Work to be completed: Return the listing beneath precisely, with every line intact.

(Raw data Opens)

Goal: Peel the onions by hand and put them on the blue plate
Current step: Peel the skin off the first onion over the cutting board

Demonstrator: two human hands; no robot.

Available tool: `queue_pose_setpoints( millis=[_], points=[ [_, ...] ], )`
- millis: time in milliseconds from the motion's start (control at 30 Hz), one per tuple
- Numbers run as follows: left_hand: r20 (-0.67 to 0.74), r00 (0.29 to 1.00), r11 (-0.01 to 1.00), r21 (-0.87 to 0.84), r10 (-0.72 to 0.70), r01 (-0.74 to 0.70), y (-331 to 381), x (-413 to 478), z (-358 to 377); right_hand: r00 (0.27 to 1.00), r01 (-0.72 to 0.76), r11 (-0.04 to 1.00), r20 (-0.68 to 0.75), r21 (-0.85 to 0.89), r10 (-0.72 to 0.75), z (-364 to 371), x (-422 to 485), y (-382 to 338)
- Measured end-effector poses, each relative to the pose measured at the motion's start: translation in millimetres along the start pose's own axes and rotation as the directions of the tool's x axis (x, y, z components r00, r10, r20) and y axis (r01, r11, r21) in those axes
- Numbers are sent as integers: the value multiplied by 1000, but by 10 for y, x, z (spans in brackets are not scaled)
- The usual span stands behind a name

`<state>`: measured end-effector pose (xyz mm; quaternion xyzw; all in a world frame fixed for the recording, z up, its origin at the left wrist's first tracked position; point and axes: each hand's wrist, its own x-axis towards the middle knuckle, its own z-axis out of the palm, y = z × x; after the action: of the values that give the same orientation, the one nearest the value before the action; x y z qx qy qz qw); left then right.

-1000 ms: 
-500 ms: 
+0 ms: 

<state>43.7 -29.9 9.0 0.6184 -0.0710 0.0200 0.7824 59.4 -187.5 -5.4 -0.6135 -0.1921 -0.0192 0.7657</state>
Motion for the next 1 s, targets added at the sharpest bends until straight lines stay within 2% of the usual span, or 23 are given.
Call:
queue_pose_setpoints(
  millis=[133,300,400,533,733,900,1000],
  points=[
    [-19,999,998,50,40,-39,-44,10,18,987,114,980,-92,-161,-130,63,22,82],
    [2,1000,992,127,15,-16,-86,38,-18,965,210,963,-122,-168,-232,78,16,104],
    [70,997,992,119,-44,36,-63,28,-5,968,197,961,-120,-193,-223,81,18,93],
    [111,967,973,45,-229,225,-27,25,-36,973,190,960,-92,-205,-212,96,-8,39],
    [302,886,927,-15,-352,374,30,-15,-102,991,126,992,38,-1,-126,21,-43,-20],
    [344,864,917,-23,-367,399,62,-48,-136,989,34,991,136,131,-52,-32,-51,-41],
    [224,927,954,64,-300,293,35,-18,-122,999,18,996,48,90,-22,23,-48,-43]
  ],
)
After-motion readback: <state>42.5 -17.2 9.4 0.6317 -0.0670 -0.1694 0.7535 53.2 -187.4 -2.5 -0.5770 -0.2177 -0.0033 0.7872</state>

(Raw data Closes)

Exercise answer:
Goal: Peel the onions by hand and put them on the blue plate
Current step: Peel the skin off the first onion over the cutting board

Demonstrator: two human hands; no robot.

Available tool: `queue_pose_setpoints( millis=[_], points=[ [_, ...] ], )`
- millis: time in milliseconds from the motion's start (control at 30 Hz), one per tuple
- Numbers run as follows: left_hand: r20 (-0.67 to 0.74), r00 (0.29 to 1.00), r11 (-0.01 to 1.00), r21 (-0.87 to 0.84), r10 (-0.72 to 0.70), r01 (-0.74 to 0.70), y (-331 to 381), x (-413 to 478), z (-358 to 377); right_hand: r00 (0.27 to 1.00), r01 (-0.72 to 0.76), r11 (-0.04 to 1.00), r20 (-0.68 to 0.75), r21 (-0.85 to 0.89), r10 (-0.72 to 0.75), z (-364 to 371), x (-422 to 485), y (-382 to 338)
- Measured end-effector poses, each relative to the pose measured at the motion's start: translation in millimetres along the start pose's own axes and rotation as the directions of the tool's x axis (x, y, z components r00, r10, r20) and y axis (r01, r11, r21) in those axes
- Numbers are sent as integers: the value multiplied by 1000, but by 10 for y, x, z (spans in brackets are not scaled)
- The usual span stands behind a name

`<state>`: measured end-effector pose (xyz mm; quaternion xyzw; all in a world frame fixed for the recording, z up, its origin at the left wrist's first tracked position; point and axes: each hand's wrist, its own x-axis towards the middle knuckle, its own z-axis out of the palm, y = z × x; after the action: of the values that give the same orientation, the one nearest the value before the action; x y z qx qy qz qw); left then right.

-1000 ms: 
-500 ms: 
+0 ms: 

<state>43.7 -29.9 9.0 0.6184 -0.0710 0.0200 0.7824 59.4 -187.5 -5.4 -0.6135 -0.1921 -0.0192 0.7657</state>
Motion for the next 1 s, targets added at the sharpest bends until straight lines stay within 2% of the usual span, or 23 are given.
Call:
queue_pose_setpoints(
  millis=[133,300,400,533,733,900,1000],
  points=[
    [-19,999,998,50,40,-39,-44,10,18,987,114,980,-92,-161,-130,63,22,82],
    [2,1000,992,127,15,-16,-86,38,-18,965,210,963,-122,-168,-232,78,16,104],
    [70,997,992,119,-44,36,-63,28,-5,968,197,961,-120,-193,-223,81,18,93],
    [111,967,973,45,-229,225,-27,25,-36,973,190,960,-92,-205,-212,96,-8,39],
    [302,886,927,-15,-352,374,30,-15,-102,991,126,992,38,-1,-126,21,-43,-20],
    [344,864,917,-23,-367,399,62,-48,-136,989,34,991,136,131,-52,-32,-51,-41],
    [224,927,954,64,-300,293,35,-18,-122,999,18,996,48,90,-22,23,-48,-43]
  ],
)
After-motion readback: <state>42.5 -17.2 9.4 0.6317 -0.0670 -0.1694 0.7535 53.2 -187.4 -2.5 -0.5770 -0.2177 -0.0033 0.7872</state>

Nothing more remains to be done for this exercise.